Ya catch one, cast back in to the same spot. We've bailed double digits from an area about the size of a small bathroom.
Clear water is best. The cleaner the better. These fish can be spooky, so keep well back when fishing shallow and make longer casts. I've caught a couple while working a bulkhead and let myself be pushed in by wind, only to have the action stop. Backed back off and continued catching. Another reason I like the lighter line, other than it being a little more sporting, ya can throw the smaller baits a little further using it. Dirty or stained water, maybe throw something with a blade (roadrunner) type or small spinner bait. The lateral line of the pikes is very well developed, more so than some other fishes. A blind pike can catch food. It's been proven in a test tank.
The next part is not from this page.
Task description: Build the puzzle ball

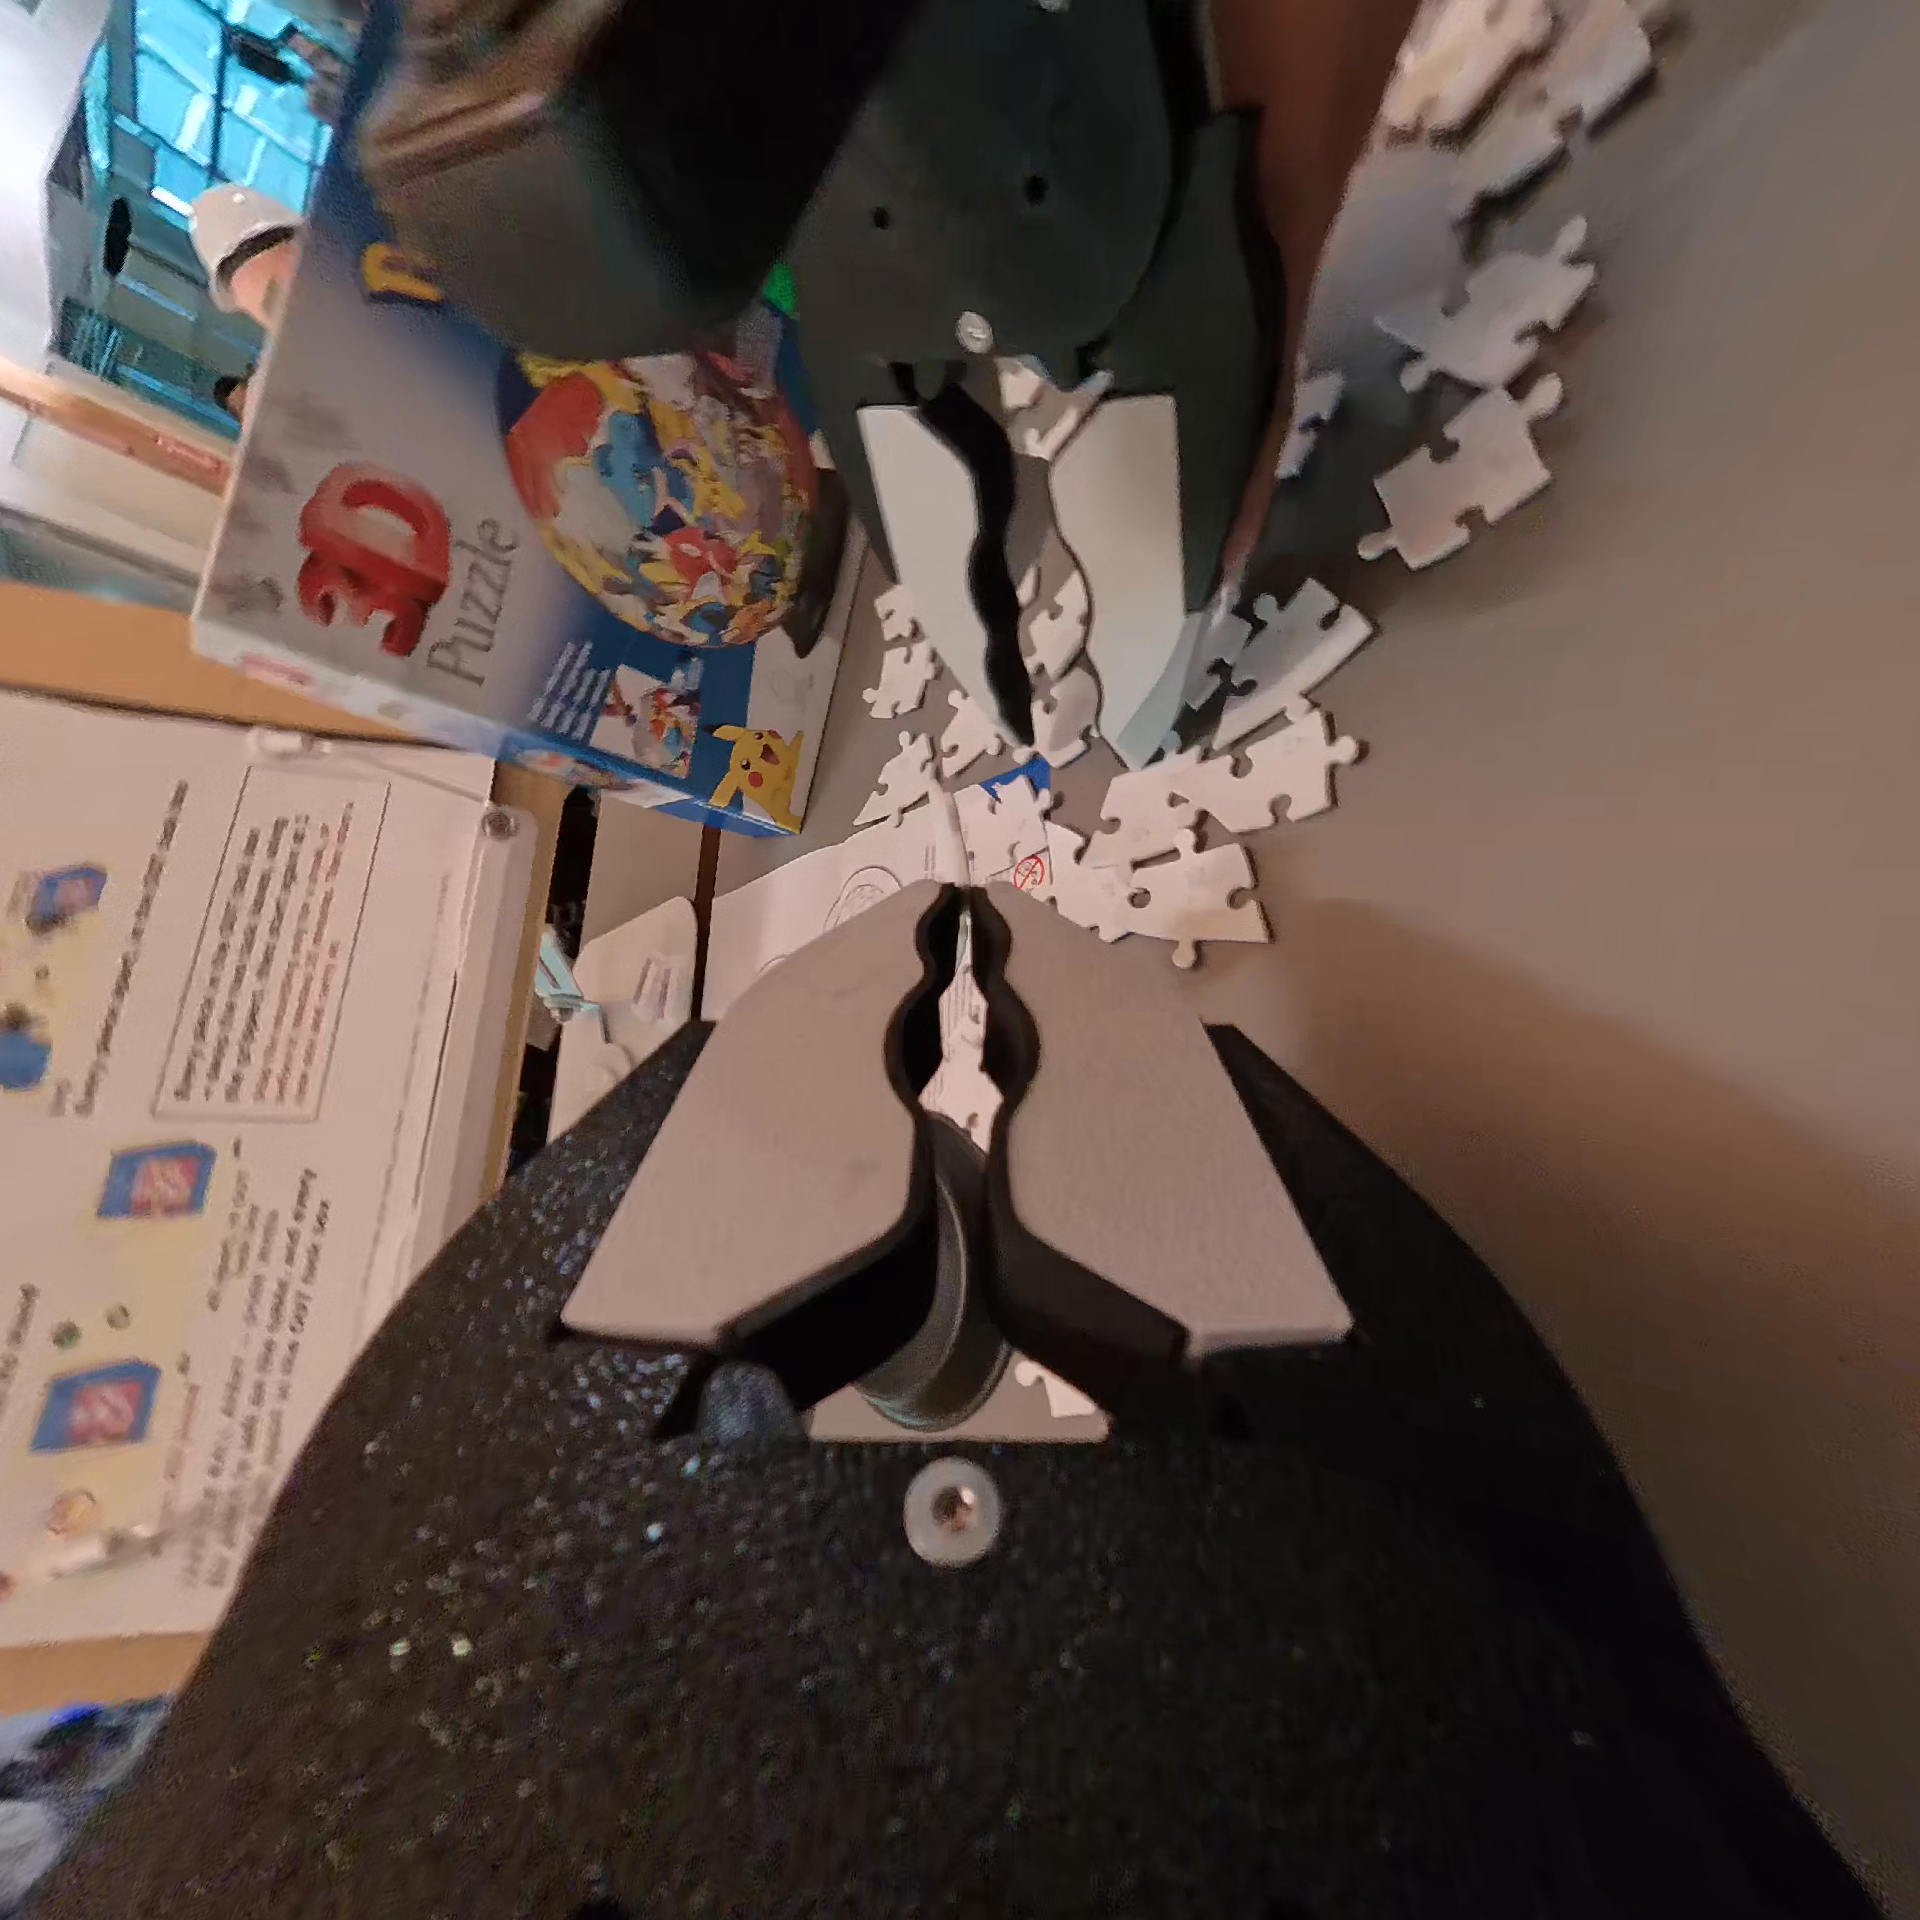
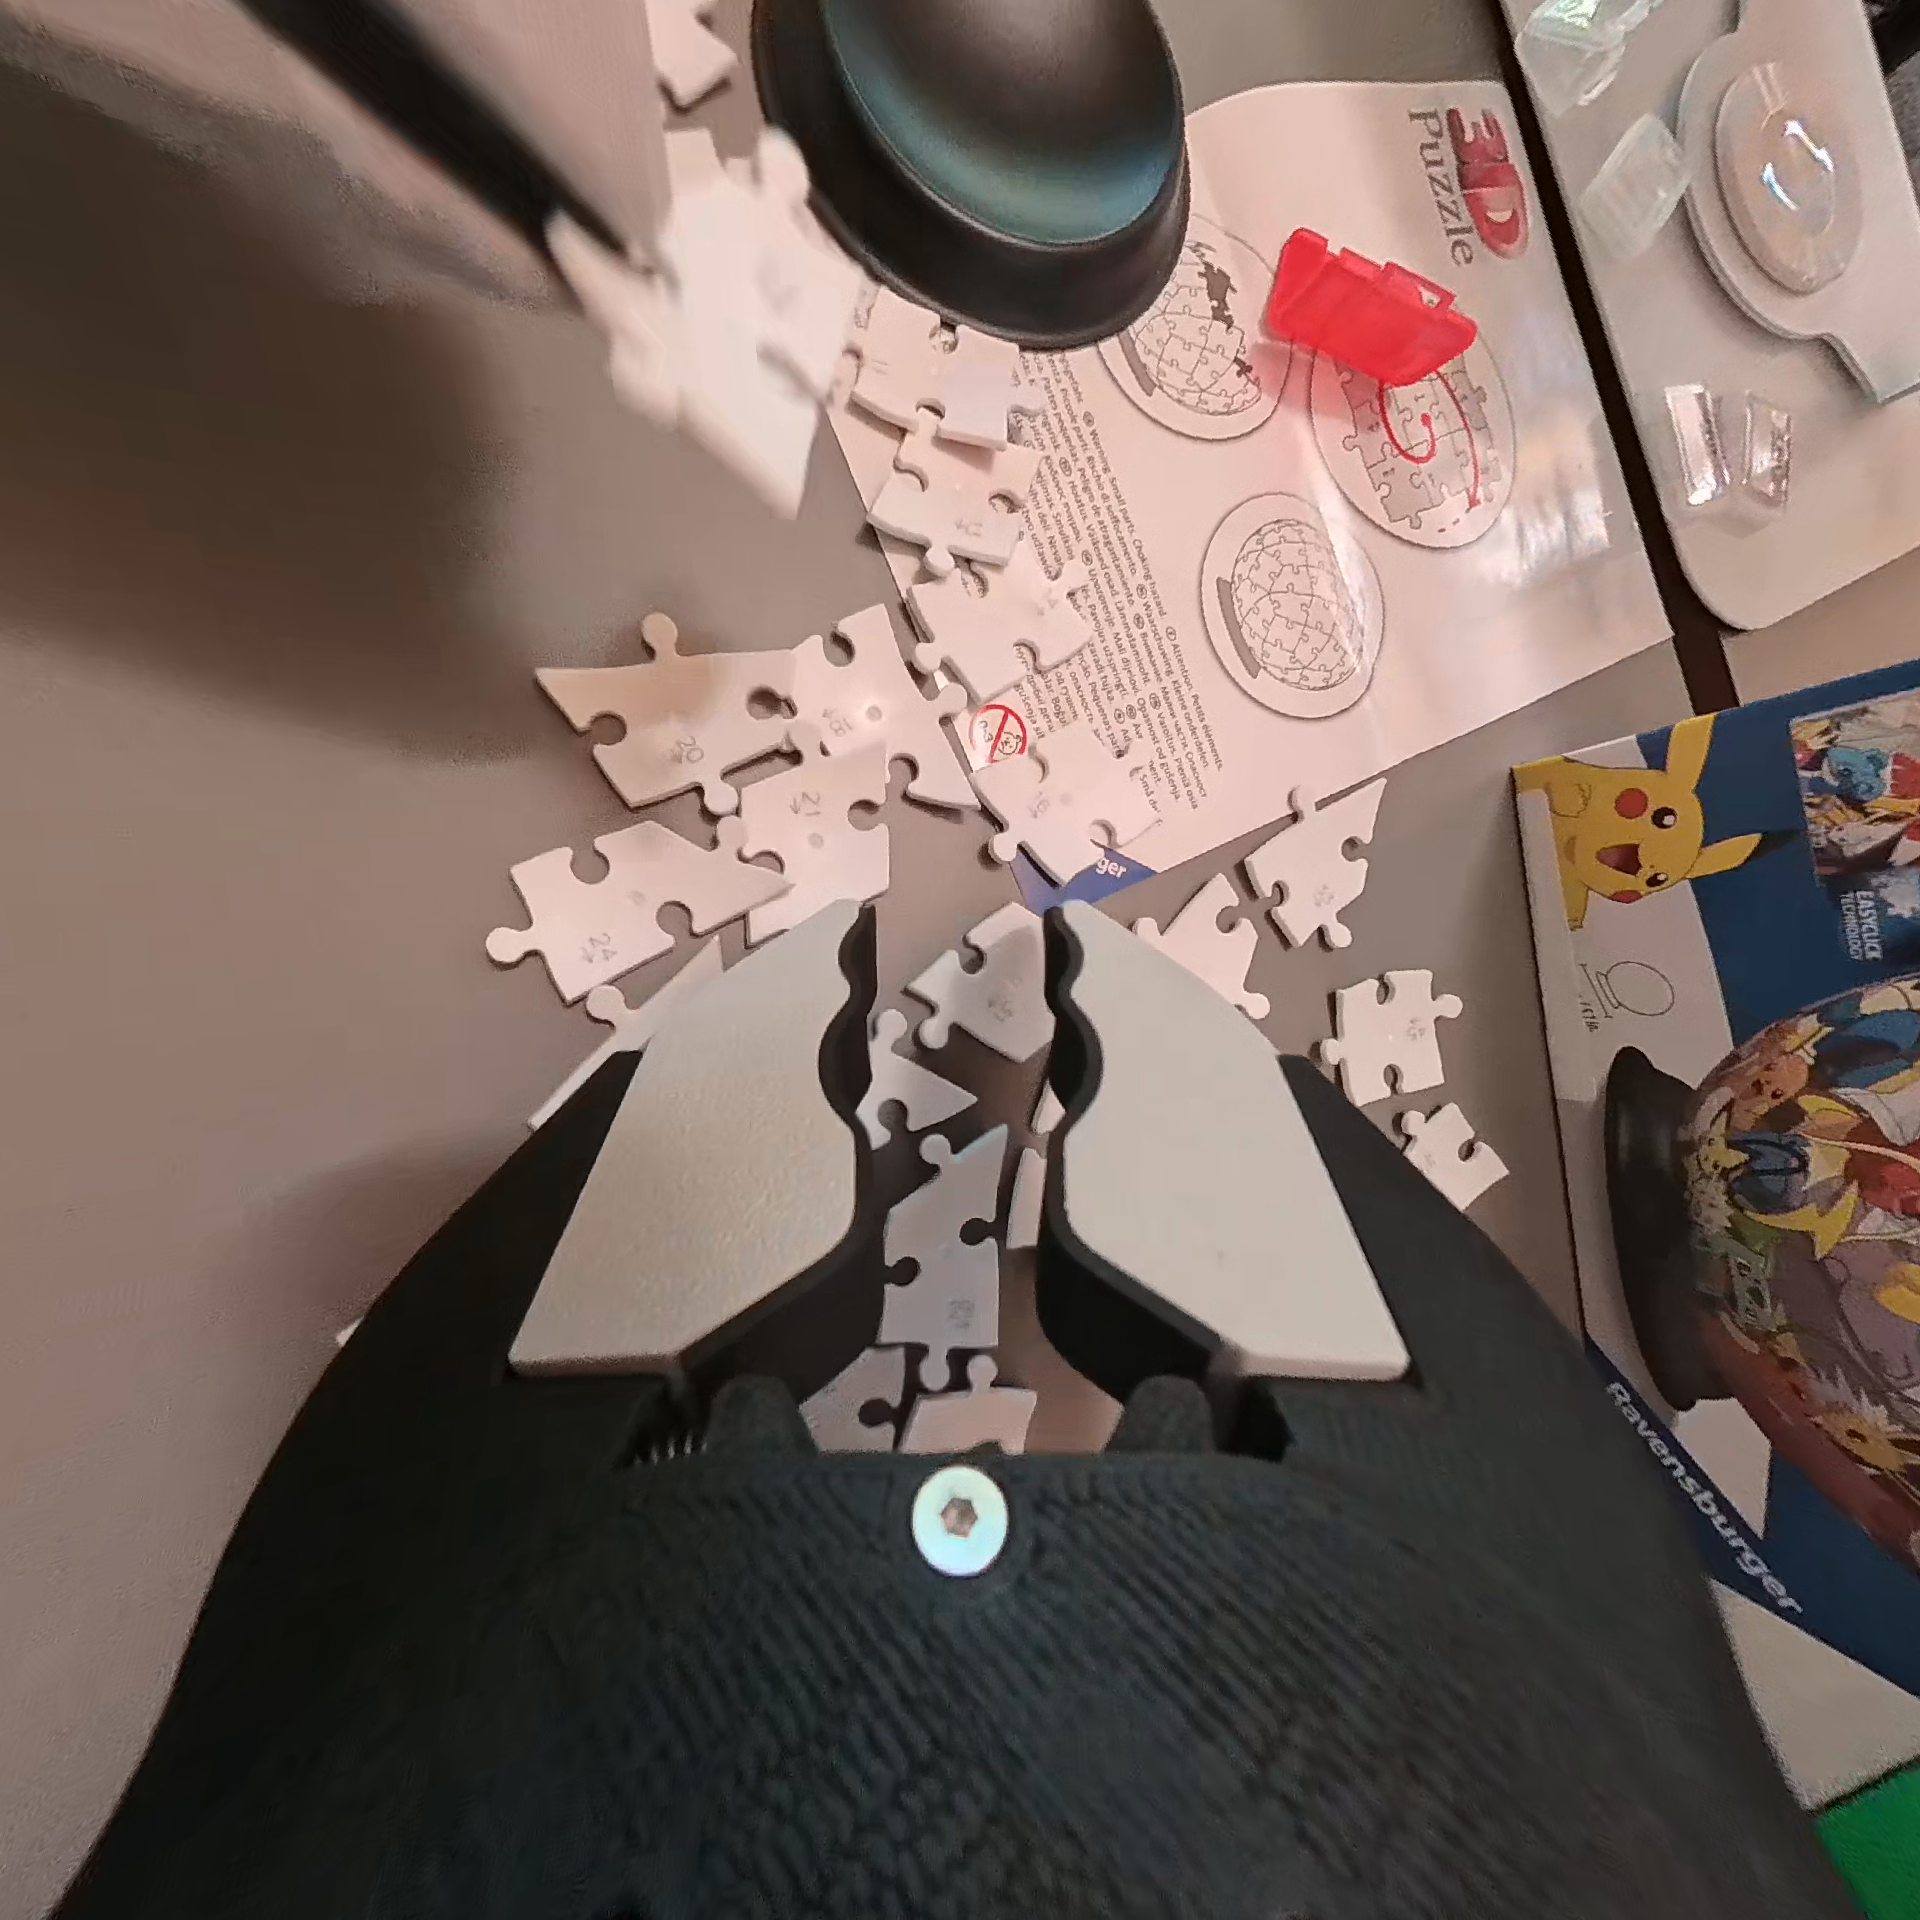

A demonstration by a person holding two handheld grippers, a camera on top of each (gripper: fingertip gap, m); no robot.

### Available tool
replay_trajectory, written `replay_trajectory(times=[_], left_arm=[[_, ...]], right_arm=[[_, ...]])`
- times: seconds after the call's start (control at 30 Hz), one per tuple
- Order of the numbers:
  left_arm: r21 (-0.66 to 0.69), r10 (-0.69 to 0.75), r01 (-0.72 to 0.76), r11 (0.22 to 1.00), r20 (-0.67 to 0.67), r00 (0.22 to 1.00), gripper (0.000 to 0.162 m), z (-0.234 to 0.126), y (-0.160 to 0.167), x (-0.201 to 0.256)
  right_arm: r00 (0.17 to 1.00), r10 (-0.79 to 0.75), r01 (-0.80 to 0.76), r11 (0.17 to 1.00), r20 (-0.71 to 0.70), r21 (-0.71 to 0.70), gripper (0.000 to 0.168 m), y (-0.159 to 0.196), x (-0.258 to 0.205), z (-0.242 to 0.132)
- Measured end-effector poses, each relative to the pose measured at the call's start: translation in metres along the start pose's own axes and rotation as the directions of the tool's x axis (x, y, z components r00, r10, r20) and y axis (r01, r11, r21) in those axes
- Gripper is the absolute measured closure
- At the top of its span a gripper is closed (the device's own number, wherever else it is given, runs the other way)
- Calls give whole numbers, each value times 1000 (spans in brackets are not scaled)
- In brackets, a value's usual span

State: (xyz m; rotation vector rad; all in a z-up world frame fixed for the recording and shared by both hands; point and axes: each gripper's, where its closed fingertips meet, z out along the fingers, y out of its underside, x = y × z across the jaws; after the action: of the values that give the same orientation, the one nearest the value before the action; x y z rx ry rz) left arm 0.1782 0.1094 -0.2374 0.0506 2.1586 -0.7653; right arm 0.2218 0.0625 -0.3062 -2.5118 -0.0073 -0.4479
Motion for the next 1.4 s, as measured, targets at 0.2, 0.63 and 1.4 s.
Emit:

A noisy bait helps in stained waters, but ya just can't beat the cleaner stuff.
Anyone that likes fishin should love the pickerels. Fall and spring are the best times in these parts. I fish em through the winter but the numbers go down. The perch are a plus, another reason to keep the baits on the smaller size. Ya have rockfish in the river too throughout the year. Occasionally I'll break away and fish on em. Ya wont run the numbers up like the guys fishing the warm water outlets, but when ya find em you've done so on his turf, and that can be an accomplishment in itself.